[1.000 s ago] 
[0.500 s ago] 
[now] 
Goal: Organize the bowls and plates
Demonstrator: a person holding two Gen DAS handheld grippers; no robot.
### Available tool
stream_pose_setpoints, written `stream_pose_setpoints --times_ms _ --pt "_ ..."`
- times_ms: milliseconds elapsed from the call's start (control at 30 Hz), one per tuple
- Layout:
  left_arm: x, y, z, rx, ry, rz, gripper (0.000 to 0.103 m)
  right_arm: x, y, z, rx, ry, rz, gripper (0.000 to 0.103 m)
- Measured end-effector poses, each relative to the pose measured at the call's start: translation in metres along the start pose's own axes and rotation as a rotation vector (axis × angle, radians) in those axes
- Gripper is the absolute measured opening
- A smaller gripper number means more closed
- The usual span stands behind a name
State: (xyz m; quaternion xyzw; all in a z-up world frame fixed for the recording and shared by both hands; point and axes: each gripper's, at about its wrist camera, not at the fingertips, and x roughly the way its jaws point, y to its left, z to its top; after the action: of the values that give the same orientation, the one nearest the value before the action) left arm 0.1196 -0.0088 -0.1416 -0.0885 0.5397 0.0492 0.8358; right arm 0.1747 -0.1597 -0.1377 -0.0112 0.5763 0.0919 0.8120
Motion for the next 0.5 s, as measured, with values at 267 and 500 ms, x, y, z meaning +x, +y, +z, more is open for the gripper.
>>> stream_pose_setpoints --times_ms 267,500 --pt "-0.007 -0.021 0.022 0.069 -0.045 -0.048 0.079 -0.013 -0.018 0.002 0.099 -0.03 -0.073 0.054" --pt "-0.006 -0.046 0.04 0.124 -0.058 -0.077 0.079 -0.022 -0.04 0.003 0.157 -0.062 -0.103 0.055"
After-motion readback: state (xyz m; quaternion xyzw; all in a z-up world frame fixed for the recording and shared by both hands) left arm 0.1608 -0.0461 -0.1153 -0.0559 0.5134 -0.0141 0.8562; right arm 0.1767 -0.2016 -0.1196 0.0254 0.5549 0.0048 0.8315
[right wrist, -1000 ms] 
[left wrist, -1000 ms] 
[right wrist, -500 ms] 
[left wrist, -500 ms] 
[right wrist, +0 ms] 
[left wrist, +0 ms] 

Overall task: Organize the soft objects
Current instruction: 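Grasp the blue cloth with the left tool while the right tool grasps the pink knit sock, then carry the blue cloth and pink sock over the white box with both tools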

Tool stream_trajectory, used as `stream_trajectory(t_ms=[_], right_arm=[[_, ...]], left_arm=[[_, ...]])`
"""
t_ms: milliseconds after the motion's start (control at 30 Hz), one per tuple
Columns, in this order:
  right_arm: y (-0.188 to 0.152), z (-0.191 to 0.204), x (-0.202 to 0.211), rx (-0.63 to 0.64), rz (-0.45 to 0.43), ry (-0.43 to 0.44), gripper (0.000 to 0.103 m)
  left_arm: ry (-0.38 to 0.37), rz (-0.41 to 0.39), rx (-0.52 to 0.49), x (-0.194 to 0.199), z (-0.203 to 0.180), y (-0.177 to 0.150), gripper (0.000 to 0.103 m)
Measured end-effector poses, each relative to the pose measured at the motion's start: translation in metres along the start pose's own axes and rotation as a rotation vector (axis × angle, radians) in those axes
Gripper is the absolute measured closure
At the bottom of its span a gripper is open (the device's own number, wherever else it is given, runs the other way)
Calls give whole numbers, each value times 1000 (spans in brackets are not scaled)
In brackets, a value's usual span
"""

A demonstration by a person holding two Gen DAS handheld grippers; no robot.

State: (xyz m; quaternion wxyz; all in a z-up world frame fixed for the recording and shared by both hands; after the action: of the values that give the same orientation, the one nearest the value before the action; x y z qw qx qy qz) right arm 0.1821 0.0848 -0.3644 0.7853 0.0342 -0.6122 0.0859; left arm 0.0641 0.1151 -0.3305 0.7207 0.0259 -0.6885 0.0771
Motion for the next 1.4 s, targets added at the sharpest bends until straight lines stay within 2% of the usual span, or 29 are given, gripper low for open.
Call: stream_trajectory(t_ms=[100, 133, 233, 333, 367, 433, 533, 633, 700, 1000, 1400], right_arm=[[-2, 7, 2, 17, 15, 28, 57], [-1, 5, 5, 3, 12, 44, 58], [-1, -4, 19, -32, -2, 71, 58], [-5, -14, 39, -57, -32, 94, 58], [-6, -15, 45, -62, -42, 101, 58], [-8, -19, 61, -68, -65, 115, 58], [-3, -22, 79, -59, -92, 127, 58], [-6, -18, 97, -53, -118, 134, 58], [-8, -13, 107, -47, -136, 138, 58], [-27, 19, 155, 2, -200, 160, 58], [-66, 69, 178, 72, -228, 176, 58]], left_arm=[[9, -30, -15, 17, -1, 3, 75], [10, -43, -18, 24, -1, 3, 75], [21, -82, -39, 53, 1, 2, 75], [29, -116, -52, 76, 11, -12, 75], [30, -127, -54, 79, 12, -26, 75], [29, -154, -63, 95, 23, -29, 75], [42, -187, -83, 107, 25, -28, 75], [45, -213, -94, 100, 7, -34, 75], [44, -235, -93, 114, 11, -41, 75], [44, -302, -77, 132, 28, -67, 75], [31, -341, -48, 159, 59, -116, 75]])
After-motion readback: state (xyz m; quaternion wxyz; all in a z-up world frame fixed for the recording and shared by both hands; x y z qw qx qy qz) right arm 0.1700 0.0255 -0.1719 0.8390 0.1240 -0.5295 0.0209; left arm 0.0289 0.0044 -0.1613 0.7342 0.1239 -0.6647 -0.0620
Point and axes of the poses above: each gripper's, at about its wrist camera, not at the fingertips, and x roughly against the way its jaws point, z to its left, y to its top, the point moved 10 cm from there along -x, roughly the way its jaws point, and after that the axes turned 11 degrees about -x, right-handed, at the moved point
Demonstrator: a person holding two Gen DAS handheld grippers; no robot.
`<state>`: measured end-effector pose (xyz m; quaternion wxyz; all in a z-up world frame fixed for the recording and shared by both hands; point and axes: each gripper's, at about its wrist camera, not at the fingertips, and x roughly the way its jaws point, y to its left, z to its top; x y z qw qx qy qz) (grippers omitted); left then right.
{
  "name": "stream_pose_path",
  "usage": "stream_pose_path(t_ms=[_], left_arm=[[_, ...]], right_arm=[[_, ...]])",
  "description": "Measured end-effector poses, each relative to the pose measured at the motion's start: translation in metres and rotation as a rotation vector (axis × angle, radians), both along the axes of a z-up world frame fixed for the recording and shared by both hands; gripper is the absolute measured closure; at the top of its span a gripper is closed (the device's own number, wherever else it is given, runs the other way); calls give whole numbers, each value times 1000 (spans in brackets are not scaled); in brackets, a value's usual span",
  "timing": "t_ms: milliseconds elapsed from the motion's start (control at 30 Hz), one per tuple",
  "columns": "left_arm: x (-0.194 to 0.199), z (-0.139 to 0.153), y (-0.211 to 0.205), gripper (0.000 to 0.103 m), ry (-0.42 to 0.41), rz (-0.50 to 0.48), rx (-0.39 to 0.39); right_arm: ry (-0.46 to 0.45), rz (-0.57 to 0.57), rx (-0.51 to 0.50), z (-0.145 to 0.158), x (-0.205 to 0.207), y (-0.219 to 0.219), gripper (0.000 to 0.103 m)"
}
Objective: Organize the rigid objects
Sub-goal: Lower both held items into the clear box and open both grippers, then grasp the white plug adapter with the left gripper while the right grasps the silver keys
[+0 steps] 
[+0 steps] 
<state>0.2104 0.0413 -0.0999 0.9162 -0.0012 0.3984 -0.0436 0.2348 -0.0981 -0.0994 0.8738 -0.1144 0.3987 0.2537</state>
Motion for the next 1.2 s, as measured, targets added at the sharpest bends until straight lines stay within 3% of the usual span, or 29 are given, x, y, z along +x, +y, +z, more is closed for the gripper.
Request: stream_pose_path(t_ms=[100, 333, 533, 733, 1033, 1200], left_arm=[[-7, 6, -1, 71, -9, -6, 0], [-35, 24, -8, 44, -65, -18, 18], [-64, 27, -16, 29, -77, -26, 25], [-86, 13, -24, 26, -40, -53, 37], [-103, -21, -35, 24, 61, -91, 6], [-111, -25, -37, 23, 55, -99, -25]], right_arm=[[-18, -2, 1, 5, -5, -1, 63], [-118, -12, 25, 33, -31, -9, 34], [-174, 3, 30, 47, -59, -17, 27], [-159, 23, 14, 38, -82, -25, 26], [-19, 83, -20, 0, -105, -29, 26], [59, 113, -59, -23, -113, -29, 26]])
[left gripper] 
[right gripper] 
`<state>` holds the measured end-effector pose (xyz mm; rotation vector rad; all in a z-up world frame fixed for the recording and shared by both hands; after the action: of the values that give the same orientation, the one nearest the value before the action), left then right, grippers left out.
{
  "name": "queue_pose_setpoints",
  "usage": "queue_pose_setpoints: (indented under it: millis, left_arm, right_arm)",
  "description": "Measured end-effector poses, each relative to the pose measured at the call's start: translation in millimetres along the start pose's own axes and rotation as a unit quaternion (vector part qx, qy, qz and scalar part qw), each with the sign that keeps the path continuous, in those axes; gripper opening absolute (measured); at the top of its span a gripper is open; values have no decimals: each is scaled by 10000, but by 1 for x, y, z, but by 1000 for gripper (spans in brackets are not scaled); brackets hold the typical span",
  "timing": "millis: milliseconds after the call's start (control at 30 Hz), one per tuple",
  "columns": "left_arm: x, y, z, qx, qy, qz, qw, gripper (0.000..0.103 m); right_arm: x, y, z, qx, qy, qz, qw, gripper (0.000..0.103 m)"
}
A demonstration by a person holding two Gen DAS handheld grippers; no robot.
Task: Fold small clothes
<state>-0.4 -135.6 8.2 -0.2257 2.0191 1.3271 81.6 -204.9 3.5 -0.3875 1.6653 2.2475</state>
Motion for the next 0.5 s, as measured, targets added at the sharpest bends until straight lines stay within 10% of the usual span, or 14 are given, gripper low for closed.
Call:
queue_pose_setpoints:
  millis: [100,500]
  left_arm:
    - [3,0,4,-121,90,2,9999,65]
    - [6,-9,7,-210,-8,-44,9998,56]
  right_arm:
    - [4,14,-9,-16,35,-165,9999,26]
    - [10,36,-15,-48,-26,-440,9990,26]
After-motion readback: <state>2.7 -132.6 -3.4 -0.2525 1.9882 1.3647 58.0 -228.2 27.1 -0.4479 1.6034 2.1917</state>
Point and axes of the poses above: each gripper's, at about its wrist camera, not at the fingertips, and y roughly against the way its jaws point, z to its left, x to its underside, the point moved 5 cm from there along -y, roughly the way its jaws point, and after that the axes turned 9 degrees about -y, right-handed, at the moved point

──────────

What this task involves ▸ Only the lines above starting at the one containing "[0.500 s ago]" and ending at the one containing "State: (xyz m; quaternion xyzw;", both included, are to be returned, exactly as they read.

Expected answer ▸
[0.500 s ago] 
[now] 
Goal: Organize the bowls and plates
Demonstrator: a person holding two Gen DAS handheld grippers; no robot.
### Available tool
stream_pose_setpoints, written `stream_pose_setpoints --times_ms _ --pt "_ ..."`
- times_ms: milliseconds elapsed from the call's start (control at 30 Hz), one per tuple
- Layout:
  left_arm: x, y, z, rx, ry, rz, gripper (0.000 to 0.103 m)
  right_arm: x, y, z, rx, ry, rz, gripper (0.000 to 0.103 m)
- Measured end-effector poses, each relative to the pose measured at the call's start: translation in metres along the start pose's own axes and rotation as a rotation vector (axis × angle, radians) in those axes
- Gripper is the absolute measured opening
- A smaller gripper number means more closed
- The usual span stands behind a name
State: (xyz m; quaternion xyzw; all in a z-up world frame fixed for the recording and shared by both hands; point and axes: each gripper's, at about its wrist camera, not at the fingertips, and x roughly the way its jaws point, y to its left, z to its top; after the action: of the values that give the same orientation, the one nearest the value before the action) left arm 0.1196 -0.0088 -0.1416 -0.0885 0.5397 0.0492 0.8358; right arm 0.1747 -0.1597 -0.1377 -0.0112 0.5763 0.0919 0.8120

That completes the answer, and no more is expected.